Problem: Wherever "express" appears in the records below, copy the line that holds it.

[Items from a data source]
↓↓↓

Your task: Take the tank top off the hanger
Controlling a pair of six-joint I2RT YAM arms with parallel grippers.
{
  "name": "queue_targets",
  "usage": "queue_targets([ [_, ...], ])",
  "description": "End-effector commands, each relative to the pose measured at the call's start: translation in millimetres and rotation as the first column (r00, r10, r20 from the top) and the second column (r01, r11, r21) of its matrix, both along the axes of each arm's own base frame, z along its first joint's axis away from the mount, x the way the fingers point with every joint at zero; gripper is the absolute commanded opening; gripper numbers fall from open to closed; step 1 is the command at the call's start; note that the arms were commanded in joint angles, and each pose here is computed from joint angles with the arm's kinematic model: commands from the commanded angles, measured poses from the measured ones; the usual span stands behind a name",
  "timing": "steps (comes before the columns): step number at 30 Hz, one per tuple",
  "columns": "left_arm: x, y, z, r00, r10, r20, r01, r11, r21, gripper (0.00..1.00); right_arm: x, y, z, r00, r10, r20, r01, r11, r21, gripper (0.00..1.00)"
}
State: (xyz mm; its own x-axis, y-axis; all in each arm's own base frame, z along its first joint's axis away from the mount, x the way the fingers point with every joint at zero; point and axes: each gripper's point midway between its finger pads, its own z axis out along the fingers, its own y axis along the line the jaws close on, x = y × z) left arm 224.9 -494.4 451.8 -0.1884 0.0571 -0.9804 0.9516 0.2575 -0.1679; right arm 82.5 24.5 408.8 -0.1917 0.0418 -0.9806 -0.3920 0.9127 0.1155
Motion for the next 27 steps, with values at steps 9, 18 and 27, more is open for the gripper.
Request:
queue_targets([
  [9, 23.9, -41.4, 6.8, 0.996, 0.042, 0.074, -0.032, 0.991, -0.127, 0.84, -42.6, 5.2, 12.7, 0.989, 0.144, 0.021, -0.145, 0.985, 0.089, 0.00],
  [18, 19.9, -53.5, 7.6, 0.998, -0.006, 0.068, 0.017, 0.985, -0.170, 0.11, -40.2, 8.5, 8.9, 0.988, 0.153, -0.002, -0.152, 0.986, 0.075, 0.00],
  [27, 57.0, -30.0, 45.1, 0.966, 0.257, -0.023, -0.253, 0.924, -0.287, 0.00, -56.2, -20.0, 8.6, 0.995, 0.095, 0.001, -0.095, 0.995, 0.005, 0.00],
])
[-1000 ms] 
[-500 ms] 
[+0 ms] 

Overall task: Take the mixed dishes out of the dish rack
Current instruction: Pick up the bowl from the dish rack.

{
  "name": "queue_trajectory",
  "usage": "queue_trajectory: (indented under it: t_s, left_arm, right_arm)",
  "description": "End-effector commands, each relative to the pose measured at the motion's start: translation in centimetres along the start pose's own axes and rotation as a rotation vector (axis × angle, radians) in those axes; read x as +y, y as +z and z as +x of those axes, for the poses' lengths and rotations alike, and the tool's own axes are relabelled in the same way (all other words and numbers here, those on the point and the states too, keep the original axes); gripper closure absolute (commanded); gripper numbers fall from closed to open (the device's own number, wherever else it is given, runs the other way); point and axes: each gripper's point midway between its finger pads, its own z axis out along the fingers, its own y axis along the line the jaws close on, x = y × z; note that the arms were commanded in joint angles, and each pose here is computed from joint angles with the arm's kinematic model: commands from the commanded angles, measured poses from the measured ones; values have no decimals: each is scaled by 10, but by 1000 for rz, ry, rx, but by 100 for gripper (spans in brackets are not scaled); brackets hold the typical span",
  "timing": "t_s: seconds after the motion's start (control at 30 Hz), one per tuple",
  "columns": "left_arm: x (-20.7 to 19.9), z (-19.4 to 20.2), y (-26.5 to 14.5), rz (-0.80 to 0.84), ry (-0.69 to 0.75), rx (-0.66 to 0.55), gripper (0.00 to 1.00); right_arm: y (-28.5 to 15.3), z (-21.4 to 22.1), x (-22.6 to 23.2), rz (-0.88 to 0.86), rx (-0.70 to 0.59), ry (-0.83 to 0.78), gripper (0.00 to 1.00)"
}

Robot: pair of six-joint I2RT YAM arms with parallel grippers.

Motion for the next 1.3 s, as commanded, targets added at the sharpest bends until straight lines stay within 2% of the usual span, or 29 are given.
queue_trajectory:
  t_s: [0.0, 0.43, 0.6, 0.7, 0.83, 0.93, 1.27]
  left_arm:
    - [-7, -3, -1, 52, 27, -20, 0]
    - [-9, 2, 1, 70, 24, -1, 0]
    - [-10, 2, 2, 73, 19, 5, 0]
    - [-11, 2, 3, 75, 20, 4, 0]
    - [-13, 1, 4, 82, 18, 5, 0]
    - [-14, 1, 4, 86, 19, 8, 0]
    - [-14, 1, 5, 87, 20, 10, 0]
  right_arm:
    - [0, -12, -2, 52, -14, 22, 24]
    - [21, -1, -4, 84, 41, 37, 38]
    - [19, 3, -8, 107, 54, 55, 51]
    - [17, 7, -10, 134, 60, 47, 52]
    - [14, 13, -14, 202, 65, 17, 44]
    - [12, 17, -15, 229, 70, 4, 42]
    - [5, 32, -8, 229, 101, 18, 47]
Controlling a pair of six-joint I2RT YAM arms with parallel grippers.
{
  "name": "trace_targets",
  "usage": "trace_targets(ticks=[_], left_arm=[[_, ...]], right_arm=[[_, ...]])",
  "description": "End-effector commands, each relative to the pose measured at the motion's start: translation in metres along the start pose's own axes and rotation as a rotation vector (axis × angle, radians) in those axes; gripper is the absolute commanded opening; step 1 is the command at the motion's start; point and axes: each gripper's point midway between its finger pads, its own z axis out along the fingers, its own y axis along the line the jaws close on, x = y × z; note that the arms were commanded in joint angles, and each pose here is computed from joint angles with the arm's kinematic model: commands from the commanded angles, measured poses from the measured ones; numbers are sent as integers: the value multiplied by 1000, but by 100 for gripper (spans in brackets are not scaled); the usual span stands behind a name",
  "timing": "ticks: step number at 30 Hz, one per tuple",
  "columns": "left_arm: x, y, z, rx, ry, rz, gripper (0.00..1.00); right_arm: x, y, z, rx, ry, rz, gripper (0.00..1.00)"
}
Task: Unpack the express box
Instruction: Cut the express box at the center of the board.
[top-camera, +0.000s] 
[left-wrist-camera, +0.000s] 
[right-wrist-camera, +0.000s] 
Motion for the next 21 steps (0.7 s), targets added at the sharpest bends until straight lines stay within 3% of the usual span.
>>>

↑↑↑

Finished task:
Task: Unpack the express box
Instruction: Cut the express box at the center of the board.

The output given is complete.